Prompt
Go line by line through the records and tally those that include "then". Respond with the tally only.
Exercise materials START
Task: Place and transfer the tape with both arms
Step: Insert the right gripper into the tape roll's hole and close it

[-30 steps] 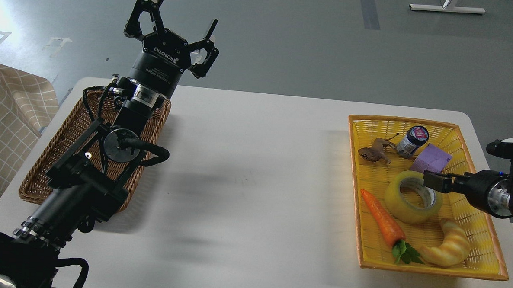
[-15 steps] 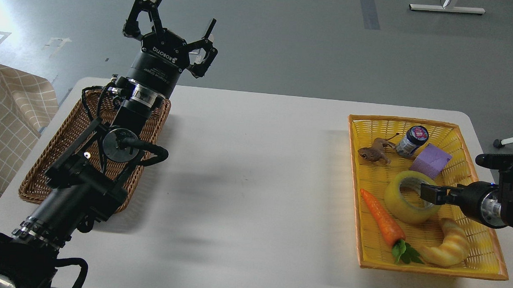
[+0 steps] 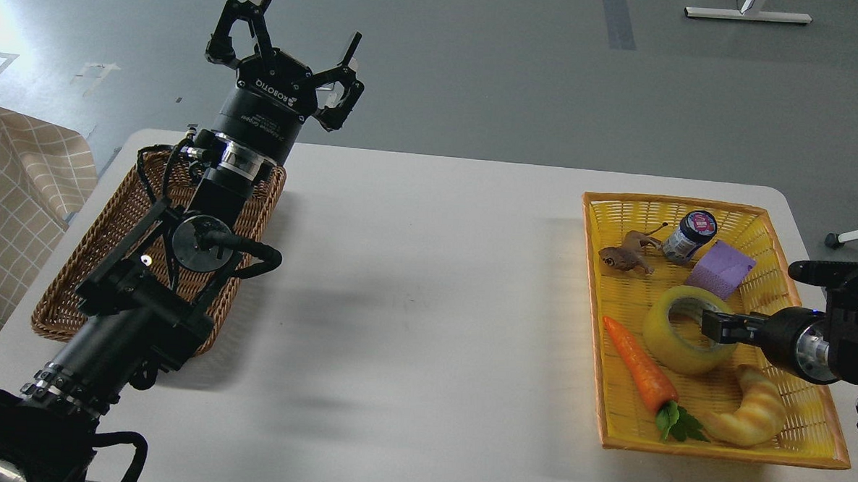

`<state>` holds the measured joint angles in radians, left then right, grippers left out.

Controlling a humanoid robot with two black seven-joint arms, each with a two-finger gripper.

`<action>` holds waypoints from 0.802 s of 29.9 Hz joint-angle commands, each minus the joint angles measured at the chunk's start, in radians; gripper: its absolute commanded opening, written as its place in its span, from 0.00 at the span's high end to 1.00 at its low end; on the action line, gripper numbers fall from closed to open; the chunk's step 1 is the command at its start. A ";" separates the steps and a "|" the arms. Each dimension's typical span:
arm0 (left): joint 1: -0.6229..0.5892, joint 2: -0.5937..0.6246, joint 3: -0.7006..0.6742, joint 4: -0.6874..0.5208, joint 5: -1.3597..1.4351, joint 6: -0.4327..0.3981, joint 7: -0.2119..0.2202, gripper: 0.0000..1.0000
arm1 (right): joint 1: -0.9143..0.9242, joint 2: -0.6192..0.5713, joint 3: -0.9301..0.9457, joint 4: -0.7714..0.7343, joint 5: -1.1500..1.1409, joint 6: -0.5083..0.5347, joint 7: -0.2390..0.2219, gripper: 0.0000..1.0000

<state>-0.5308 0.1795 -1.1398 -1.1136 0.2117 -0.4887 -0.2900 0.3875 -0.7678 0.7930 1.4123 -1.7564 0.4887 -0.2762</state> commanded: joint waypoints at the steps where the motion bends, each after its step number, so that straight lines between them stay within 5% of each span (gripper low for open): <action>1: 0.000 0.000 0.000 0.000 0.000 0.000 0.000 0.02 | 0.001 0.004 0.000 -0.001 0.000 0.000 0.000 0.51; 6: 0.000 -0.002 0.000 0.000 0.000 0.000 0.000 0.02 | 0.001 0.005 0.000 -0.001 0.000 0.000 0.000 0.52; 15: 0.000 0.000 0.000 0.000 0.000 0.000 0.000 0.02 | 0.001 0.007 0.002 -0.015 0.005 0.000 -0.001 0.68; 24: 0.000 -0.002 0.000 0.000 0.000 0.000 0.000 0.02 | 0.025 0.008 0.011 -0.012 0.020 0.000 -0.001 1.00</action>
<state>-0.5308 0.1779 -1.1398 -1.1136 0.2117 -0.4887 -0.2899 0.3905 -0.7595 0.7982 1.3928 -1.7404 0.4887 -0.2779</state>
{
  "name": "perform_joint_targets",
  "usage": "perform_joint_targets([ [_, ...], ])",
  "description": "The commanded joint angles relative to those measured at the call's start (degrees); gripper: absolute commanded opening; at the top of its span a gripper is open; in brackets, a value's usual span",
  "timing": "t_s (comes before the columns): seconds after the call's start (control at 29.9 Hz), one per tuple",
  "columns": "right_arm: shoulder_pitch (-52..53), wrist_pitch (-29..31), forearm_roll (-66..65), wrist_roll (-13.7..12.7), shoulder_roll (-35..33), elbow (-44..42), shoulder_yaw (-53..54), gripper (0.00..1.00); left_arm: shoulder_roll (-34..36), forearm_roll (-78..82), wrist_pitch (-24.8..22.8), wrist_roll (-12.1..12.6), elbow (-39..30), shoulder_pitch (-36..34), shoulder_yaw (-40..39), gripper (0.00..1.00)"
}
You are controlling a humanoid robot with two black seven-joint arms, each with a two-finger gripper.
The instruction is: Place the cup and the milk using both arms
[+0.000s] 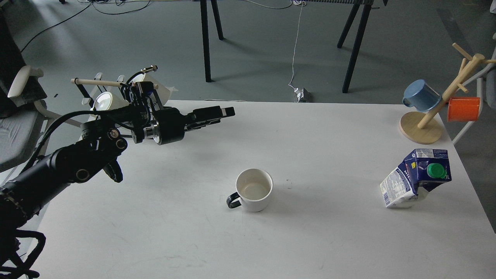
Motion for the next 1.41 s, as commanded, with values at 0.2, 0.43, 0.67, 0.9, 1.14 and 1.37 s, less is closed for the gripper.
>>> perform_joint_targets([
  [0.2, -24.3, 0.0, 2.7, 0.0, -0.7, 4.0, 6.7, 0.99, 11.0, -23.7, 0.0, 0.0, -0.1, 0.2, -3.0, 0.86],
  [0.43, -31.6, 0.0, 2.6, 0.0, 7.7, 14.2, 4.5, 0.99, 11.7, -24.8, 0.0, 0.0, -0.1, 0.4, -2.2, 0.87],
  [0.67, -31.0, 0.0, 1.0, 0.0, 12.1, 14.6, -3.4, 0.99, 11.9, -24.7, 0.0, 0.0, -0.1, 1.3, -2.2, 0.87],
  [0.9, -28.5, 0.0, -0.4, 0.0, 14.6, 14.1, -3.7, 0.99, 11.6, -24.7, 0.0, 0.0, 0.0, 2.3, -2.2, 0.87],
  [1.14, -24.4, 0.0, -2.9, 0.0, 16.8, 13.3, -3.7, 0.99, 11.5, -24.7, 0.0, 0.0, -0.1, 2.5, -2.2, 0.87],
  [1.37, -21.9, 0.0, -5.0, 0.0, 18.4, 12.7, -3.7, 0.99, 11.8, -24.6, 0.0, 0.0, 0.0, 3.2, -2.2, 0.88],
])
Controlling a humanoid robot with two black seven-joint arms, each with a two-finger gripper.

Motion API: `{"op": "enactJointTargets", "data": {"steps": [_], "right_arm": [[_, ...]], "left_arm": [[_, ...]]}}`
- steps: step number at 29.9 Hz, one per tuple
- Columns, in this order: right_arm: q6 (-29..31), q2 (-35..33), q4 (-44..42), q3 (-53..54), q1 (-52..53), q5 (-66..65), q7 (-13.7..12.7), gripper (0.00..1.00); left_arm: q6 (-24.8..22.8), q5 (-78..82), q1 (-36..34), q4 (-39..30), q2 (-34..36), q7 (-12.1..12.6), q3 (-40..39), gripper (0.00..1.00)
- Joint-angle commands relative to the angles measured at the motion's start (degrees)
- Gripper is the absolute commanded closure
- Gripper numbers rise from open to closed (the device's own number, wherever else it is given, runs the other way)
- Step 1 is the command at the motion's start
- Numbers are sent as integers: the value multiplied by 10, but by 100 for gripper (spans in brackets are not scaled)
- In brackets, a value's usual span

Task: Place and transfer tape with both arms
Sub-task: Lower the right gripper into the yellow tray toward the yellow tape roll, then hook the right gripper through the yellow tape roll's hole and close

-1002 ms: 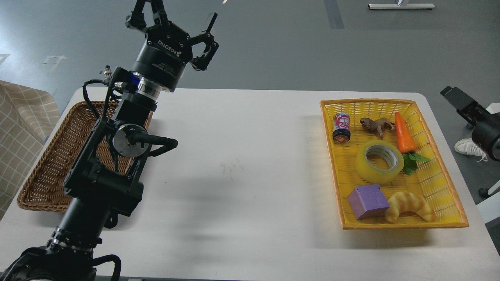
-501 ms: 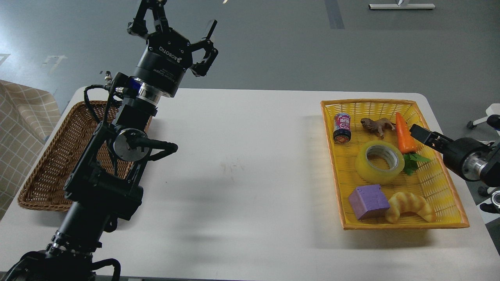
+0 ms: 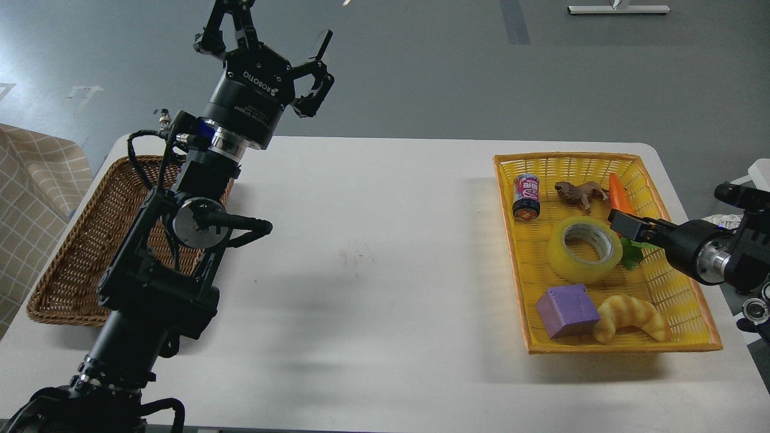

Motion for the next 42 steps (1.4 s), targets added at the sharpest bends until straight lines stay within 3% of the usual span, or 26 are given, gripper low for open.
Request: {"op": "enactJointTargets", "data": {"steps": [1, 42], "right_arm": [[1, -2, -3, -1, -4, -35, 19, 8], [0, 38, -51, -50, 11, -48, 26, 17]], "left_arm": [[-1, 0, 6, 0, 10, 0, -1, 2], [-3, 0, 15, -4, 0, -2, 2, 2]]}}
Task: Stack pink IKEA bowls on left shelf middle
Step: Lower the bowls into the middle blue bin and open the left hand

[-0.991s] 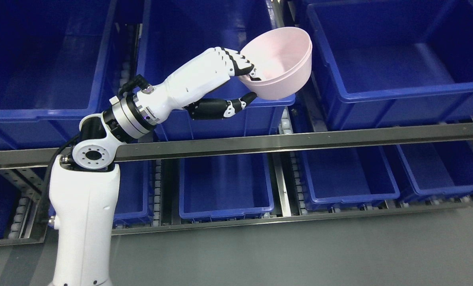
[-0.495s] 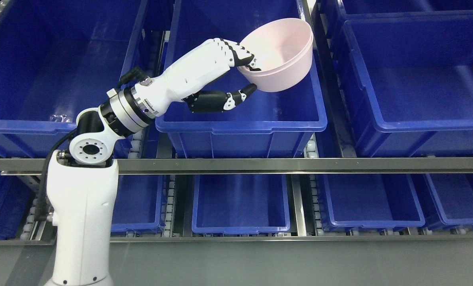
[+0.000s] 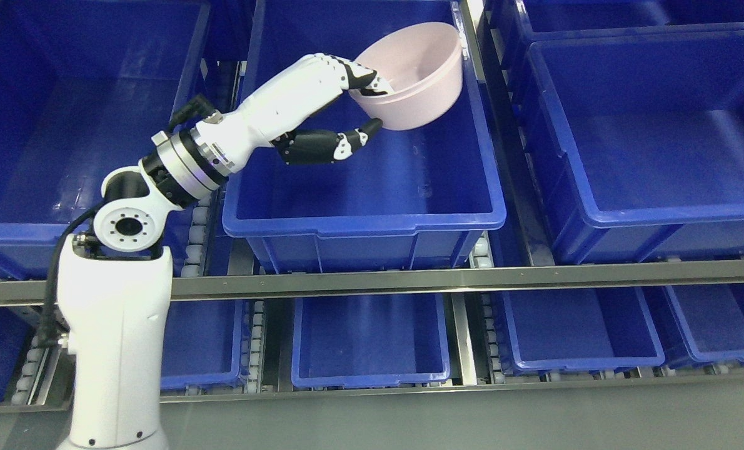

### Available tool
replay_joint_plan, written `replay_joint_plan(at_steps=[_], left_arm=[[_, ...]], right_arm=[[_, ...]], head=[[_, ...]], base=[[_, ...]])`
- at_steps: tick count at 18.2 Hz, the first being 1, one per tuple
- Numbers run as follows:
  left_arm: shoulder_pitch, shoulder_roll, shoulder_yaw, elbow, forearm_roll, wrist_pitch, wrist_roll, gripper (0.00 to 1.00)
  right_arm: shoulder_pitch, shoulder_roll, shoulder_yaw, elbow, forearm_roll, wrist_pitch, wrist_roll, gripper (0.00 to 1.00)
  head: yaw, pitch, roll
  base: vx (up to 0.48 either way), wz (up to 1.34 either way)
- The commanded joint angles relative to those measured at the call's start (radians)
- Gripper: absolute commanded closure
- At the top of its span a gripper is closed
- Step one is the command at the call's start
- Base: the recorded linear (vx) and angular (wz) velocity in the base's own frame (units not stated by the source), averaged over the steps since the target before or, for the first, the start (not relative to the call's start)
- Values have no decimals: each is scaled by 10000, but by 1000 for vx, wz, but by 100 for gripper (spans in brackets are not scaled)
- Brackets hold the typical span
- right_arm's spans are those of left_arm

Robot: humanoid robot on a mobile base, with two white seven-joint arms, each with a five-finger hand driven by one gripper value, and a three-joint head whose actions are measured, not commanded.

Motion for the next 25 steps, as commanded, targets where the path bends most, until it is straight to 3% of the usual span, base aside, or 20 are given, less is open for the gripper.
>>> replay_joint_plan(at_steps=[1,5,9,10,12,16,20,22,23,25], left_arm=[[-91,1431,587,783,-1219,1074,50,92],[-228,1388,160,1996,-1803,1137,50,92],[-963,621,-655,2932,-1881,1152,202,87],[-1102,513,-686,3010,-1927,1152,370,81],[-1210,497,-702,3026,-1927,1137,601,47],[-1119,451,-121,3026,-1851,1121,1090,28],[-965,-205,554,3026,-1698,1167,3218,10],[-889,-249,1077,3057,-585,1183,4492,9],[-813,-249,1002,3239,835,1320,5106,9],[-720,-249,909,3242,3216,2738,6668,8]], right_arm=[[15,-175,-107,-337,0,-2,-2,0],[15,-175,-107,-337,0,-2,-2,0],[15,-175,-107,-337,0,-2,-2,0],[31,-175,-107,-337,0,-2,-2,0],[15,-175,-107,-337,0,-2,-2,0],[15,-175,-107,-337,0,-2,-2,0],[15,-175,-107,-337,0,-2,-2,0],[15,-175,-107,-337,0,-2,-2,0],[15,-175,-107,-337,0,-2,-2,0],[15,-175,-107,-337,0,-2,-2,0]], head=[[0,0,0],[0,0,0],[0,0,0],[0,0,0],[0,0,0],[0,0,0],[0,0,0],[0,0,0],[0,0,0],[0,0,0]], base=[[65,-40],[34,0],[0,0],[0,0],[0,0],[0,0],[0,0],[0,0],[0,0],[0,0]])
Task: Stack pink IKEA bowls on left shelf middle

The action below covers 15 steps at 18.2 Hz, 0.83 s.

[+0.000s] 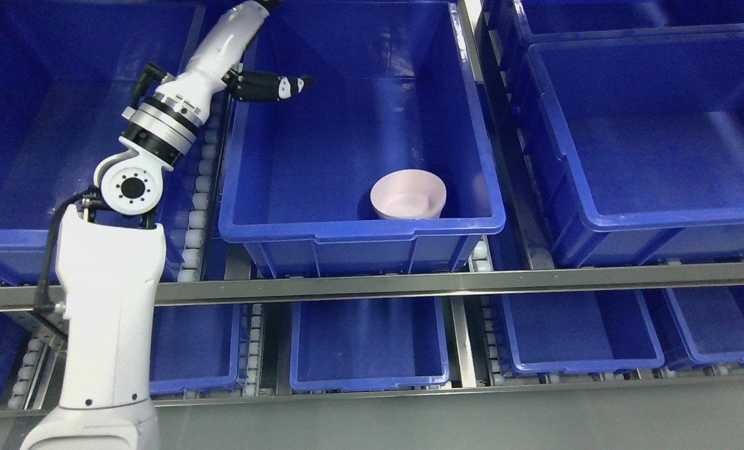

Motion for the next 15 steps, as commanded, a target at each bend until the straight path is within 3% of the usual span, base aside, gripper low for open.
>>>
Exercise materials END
Expected answer
2